Créé: 26.07.2016, 06h59

Dossiers

Une étude sur le contenu des seringues rapportées à la Fondation ABS a été menée pour la première fois en Suisse. Elle va se poursuivre.

Un marché qui se complexifie

Les prix de la cocaïne et de l’héroïne continuent leur baisse entamée il y a une quinzaine d’années. «L’héroïne a beaucoup chuté, explique Sébastien Dyens, chef adjoint de la brigade des stupéfiants, à Lausanne. Aujourd’hui,
on compte 120 fr. les 5 grammes contre 250 fr. il y a vingt ans. Pour la cocaïne, on est passé de 300 fr. le gramme à cette époque à 80-100 fr. en ce moment.» Cette dernière se vend par ailleurs dans des quantités toujours plus petites. «Aujourd’hui, on vend des boulettes à 20 fr.: de très petits dosages, très bon marché, qui permettent une grande accessibilité au produit», poursuit-il. Le marché n’a en outre pas changé de mains depuis longtemps. L’héroïne est l’affaire de trafiquants albanais, organisés de façon très pyramidale. «En gros, soit des toxicomanes vont en acheter dans un parc, ils préparent leurs doses et les vendent ensuite aux autres. Soit, ils s’adressent à des revendeurs maghrébins, qui font le joint entre eux et les dealers albanais. Cette strate intermédiaire est apparue il y a quelques années.» La cocaïne s’achète dans la rue, les dealers étant beaucoup plus mobiles. Le marché est tenu «à 70% par des Nigérians.» Sa présence augmente «progressivement» ces dernières années. «La pression sur les réseaux d’approvisionnement ainsi que de nombreuses saisies et arrestations ont poussé les trafiquants à adapter leurs méthodes. Aujourd’hui, pour limiter les pertes en cas d’interpellation, ils privilégient des livraisons moins importantes et plus fréquentes. Cela rend le travail des enquêteurs plus long et plus complexe.» La police cible avant tout les dealers. «Les marginaux ne sont absolument pas notre cible. Le but, c’est plutôt de contenir et de prévenir les incivilités. Il n’y a pas de chasse aux sorcières chez les toxicomanes. Si ce n’est de veiller à ce que du trafic ne s’y installe pas. D’ailleurs, les contacts sont souvent très bons avec les toxicomanes.»
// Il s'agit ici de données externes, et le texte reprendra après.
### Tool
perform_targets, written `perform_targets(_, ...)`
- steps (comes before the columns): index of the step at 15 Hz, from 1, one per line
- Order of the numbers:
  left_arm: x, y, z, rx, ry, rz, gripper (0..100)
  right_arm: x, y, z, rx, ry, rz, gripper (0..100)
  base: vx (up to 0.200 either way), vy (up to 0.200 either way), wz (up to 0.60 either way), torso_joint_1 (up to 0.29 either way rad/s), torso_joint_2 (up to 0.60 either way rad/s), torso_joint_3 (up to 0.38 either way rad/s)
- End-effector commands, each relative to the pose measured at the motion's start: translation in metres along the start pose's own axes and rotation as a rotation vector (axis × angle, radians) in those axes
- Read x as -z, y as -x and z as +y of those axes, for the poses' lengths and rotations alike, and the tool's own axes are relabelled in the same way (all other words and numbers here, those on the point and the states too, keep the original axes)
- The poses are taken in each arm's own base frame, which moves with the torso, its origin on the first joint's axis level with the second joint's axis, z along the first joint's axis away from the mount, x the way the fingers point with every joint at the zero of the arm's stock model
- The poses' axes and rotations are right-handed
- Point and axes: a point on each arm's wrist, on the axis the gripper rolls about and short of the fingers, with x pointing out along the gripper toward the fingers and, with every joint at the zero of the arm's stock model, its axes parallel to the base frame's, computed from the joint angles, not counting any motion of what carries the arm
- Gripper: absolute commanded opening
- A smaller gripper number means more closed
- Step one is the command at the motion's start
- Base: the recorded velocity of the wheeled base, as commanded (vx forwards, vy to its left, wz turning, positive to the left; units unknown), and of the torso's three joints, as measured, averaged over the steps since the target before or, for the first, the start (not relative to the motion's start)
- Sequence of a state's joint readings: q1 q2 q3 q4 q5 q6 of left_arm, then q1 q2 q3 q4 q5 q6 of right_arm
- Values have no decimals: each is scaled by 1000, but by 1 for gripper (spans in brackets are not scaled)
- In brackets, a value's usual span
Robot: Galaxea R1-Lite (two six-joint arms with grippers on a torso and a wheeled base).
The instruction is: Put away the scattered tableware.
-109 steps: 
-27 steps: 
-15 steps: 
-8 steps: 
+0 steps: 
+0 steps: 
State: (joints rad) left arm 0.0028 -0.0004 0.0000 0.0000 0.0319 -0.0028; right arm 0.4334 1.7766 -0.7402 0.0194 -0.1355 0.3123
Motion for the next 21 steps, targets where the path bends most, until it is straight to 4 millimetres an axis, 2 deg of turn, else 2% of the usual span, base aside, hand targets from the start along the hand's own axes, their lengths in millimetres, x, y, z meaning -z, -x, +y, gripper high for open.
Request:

Ces prochains mois, une étude cantonale sur le marché des stupéfiants sera menée. «Nous nous intéressons au prix et à la qualité des substances, aux modes d’approvisionnement et à la structure du marché, détaille Frank Zobel. Différentes sources d’information sont utilisées: analyse des seringues et des eaux usées, enquêtes auprès de consommateurs, de la police et des travailleurs sociaux, etc.»